Australia’s chief central banker also addressed a concern about government spending adding to demand after the RBA’s updated statement on monetary policy noted “governments may consider policies to support households and businesses” — ahead of an expected cost-of-living Budget next Tuesday.

“To the extent that the Government is demanding goods and services of the economy - in the variety of ways that they do whether it’s direct expenditure or giving money to households to spend on goods and services in the private sector - that adds to demand,” she said.

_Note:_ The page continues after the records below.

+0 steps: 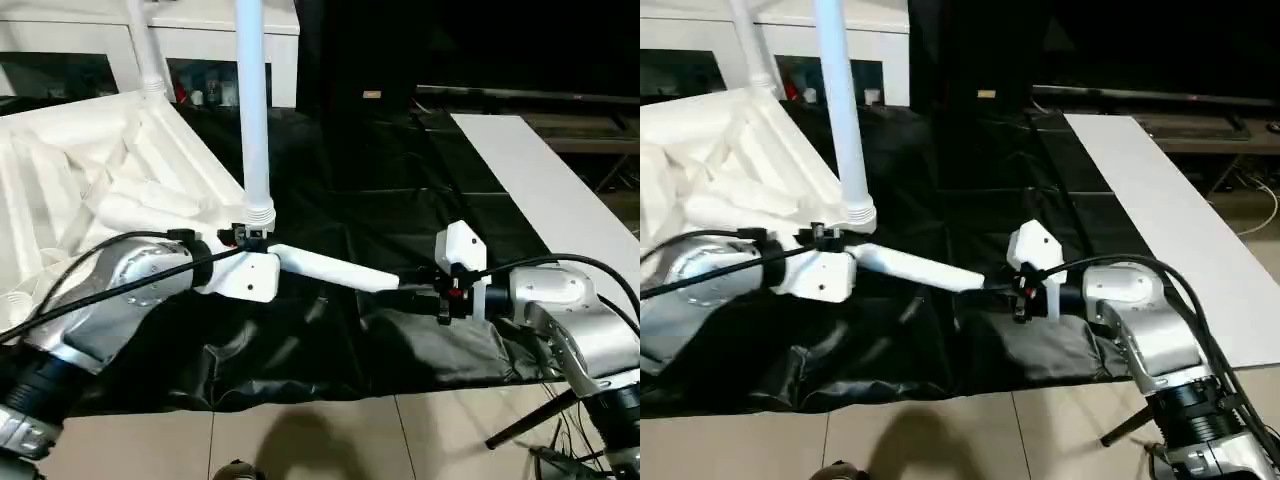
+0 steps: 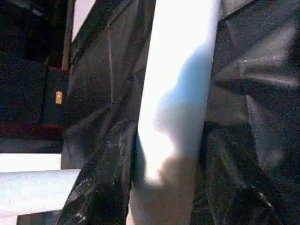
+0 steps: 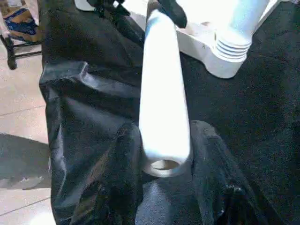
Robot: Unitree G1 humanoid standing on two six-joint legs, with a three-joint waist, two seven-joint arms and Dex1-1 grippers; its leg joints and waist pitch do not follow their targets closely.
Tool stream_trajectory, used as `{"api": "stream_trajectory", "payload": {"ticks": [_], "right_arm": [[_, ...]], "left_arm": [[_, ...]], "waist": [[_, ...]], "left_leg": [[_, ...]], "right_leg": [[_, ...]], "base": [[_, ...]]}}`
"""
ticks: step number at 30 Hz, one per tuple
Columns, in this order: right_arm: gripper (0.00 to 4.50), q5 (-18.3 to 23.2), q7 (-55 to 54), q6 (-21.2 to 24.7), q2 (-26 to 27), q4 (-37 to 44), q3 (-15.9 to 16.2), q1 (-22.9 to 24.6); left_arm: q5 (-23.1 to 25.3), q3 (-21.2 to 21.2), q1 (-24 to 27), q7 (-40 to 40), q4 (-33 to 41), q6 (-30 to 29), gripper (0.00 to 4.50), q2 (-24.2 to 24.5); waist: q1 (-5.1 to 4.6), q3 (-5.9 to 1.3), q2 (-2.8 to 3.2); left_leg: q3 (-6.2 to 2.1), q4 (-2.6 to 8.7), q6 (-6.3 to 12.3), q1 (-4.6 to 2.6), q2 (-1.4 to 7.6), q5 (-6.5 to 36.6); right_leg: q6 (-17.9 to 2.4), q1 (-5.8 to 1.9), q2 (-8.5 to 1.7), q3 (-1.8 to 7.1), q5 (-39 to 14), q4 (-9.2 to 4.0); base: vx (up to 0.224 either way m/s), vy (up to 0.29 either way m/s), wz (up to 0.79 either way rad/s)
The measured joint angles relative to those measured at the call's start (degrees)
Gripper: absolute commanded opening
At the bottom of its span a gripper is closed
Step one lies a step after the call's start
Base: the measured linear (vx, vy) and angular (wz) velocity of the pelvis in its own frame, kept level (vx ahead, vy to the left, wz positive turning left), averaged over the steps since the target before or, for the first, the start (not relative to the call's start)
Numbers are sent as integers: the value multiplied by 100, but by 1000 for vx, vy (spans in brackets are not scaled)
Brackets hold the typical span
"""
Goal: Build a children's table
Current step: Move to table
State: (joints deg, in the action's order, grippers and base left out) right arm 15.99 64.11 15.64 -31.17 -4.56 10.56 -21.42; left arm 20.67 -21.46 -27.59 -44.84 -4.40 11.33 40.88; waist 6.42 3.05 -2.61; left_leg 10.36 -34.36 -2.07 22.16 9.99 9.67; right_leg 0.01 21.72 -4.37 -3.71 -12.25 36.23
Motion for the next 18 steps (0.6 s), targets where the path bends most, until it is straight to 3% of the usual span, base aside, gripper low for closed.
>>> {"api": "stream_trajectory", "payload": {"ticks": [7, 18], "right_arm": [[117, -12, 0, 22, 15, 0, -15, -1], [117, -10, 48, 28, 11, -22, -92, -53]], "left_arm": [[109, -52, -7, 53, -155, -19, 176, -260], [93, 29, -50, 5, -233, -2, 172, -362]], "waist": [[6, -1, 3], [8, -2, 2]], "left_leg": [[0, 0, 0, -1, 0, 0], [1, -2, 1, -1, 1, 0]], "right_leg": [[0, 0, 0, 0, 0, 0], [-1, 0, 0, 0, 0, 2]], "base": [[0, 0, 0], [0, 0, 0]]}}
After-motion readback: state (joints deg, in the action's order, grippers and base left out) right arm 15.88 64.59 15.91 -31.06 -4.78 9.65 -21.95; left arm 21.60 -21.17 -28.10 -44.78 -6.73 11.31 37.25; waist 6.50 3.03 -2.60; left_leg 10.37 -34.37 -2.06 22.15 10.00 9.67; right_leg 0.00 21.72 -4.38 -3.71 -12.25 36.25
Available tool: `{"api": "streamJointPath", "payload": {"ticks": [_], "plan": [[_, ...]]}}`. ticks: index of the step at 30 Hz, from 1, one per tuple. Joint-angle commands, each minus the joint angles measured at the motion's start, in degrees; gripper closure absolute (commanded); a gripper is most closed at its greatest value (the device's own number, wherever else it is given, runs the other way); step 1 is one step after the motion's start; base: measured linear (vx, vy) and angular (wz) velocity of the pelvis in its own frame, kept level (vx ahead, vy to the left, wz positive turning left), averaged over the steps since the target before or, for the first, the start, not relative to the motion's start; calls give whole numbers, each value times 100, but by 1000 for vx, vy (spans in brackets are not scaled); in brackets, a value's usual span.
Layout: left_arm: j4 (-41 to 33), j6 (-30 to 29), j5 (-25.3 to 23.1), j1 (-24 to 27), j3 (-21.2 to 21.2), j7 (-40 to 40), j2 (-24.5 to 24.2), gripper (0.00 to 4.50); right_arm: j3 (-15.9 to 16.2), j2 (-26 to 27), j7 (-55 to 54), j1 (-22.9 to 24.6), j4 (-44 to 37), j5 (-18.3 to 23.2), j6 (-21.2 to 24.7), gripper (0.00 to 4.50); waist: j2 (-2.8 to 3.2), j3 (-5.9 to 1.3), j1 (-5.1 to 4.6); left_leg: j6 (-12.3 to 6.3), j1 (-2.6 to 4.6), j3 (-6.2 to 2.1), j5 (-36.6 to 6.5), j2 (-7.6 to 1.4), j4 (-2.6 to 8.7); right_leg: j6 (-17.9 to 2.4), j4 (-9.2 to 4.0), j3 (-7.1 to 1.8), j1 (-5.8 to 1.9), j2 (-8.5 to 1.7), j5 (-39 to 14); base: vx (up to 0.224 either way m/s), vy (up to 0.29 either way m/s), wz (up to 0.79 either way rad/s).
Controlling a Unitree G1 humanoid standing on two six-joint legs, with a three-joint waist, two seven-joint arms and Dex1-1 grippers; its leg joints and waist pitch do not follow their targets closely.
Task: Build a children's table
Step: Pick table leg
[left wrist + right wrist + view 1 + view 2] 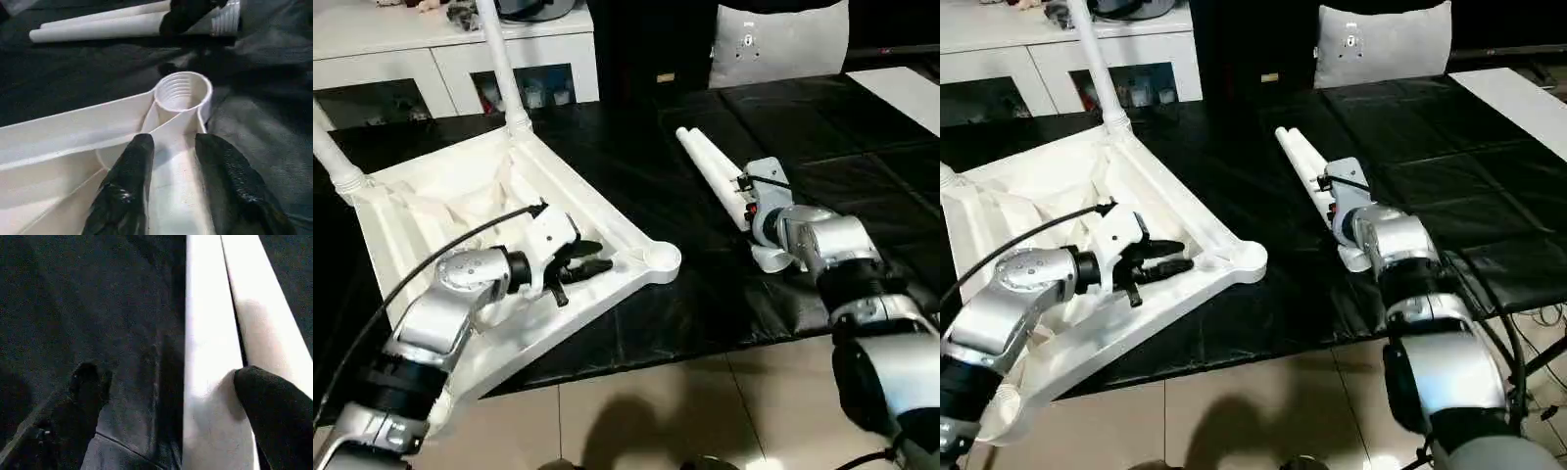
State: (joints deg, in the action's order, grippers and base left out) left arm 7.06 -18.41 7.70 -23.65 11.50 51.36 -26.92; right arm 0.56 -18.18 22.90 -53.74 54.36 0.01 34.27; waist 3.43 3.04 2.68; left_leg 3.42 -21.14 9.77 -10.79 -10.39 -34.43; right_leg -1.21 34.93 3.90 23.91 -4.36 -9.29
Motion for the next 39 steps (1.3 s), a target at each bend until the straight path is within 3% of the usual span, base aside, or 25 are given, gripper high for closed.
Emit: {"api": "streamJointPath", "payload": {"ticks": [1,11,27,33,35,39], "plan": [[-205,-182,81,36,47,72,-87,247,146,-34,106,-138,373,-123,140,0,-21,-390,7,-3,27,-35,-1270,-173,363,-1264,-396,-218,-344,-313,-1584,0,0,0],[-331,-363,57,59,95,147,-142,172,145,-109,344,-420,1137,-200,75,0,-41,-389,17,-73,11,-28,-1264,-178,348,-1341,-387,-209,-349,-312,-1500,0,0,0],[-501,-547,122,57,98,174,-178,41,-130,-128,658,-610,1685,-18,95,156,-29,-389,64,-65,22,-31,-1319,-184,345,-1324,-384,-204,-339,-314,-1585,0,0,0],[-475,-546,149,-4,40,71,-80,2,-401,-53,603,-639,1668,164,10,198,-27,-388,60,-72,18,-32,-1326,-185,345,-1347,-383,-200,-337,-313,-1565,0,0,0],[-380,-576,184,-112,-120,-228,126,0,-695,21,419,-614,1522,424,-243,214,-32,-397,60,-69,21,-30,-1306,-186,340,-1342,-384,-204,-343,-323,-1557,0,0,0],[-147,-505,321,-382,-484,-859,622,0,-1276,234,612,-405,928,1043,-1320,250,-45,-427,77,-162,9,-31,-1101,-185,327,-1347,-364,-202,-355,-330,-1313,0,0,0]]}}
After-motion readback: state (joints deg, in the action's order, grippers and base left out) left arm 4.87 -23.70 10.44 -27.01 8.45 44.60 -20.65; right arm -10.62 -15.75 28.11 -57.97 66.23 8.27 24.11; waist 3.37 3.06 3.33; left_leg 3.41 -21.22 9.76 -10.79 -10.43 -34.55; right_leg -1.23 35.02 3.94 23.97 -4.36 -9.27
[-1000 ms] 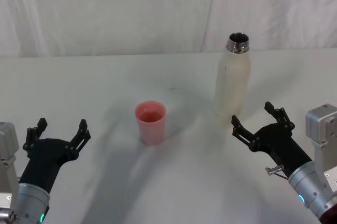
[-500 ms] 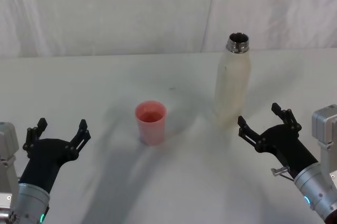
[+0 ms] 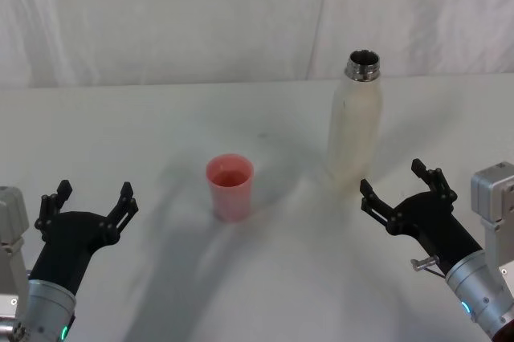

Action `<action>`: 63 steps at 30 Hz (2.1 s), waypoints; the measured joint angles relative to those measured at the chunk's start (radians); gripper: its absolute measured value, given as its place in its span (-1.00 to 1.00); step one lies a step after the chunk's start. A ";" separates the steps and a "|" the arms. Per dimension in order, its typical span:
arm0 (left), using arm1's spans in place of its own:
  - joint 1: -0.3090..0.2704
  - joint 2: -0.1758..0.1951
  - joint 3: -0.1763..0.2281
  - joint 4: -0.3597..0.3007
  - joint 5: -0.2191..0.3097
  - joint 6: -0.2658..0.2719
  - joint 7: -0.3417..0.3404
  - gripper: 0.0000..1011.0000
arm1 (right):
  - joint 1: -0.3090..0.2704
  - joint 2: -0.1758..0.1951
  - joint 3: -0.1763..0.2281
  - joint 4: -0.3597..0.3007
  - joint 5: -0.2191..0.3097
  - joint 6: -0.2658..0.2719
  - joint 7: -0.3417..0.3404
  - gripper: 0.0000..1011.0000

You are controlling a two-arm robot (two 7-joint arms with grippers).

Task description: Grasp the thermos with one hand and pour water into the cup lid.

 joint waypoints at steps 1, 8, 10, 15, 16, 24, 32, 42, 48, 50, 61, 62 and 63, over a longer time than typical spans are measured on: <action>0.000 0.000 0.000 0.000 0.000 0.000 0.000 0.98 | 0.000 0.000 0.000 0.000 0.000 0.000 0.000 0.98; 0.000 0.000 0.000 0.000 0.000 0.000 0.000 0.98 | 0.001 0.000 0.001 0.000 0.001 -0.001 0.000 0.98; 0.000 0.000 0.000 0.000 0.000 0.000 0.000 0.98 | 0.001 0.000 0.001 0.000 0.001 -0.001 0.000 0.98; 0.000 0.000 0.000 0.000 0.000 0.000 0.000 0.98 | 0.001 0.000 0.001 0.000 0.002 -0.001 0.000 0.98; 0.000 0.000 0.000 0.000 0.000 0.000 0.000 0.98 | 0.001 0.000 0.001 0.000 0.002 -0.001 0.000 0.98; 0.000 0.000 0.000 0.000 0.000 0.000 0.000 0.98 | 0.002 0.000 0.001 0.000 0.003 -0.001 0.000 0.98; 0.000 0.000 0.000 0.000 0.000 0.000 0.000 0.98 | 0.002 0.000 0.001 0.000 0.003 -0.001 0.001 0.98; 0.000 0.000 0.000 0.000 0.000 0.000 0.000 0.98 | 0.002 0.000 0.001 0.000 0.003 -0.001 0.001 0.98; 0.000 0.000 0.000 0.000 0.000 0.000 0.000 0.98 | 0.002 0.000 0.001 0.000 0.003 -0.001 0.001 0.98; 0.000 0.000 0.000 0.000 0.000 0.000 0.000 0.98 | 0.002 0.000 0.001 0.000 0.003 -0.001 0.001 0.98; 0.000 0.000 0.000 0.000 0.000 0.000 0.000 0.98 | 0.002 0.000 0.001 0.000 0.003 -0.001 0.001 0.98; 0.000 0.000 0.000 0.000 0.000 0.000 0.000 0.98 | 0.001 0.000 0.001 0.000 0.003 -0.001 0.001 0.98; 0.000 0.000 0.000 0.000 0.000 0.000 0.000 0.98 | 0.001 0.000 0.001 0.000 0.003 -0.001 0.001 0.98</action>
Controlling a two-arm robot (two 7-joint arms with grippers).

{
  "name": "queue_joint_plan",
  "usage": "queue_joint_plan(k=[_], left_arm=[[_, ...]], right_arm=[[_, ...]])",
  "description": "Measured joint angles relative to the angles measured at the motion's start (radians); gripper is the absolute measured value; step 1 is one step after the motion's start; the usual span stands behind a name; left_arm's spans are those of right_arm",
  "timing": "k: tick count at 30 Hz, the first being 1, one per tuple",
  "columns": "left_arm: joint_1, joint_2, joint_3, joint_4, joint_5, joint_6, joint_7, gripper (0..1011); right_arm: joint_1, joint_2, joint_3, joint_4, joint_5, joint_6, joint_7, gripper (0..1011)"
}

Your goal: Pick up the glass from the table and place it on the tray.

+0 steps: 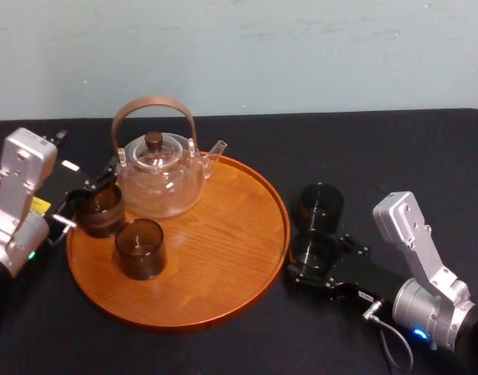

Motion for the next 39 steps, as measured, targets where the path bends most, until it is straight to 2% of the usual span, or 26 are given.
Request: queue_joint_plan(k=[19,25,39], left_arm=[[0.0,0.0,0.0,0.0,0.0,0.0,0.0,1001],[0.0,0.0,0.0,0.0,0.0,0.0,0.0,1001],[0.0,0.0,0.0,0.0,0.0,0.0,0.0,1001]], right_arm=[[0.016,-0.008,-0.013,0.016,-0.002,-0.007,0.003,1000],[0.015,-0.007,-0.012,0.015,-0.002,-0.007,0.003,904],[0.012,-0.006,-0.009,0.01,0.001,-0.012,0.003,904]])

“All I’m saying is the extent to which government make up the shortfalls for households, by giving them more money, it makes it harder to dampen demand.”

Treasurer Jim Chalmers has been out and about on Wednesday attempting to push the message that he has things under control.

Speaking to Sunrise, Dr Chalmers said the upcoming Budget would be “very, very responsible” as households continue to feel the squeeze.

Camera IconTreasurer Jim Chalmers says the measures will focus on supply chain resilience. NewsWire / Credit: Martin Ollman./NCA NewsWire

The Treasurer also shutdown speculation that the Government was preparing a fresh wave of stimulus, saying: “This will be a really responsible Budget, which takes the inflation challenge seriously, because we know that people are under pressure.”

“We intend to responsibly, carefully wind back spending in the Budget,” he said, adding that the Government could still “play a helpful role in the fight against inflation.”

The information in the article in general advice. Individuals should seek their own financial advice.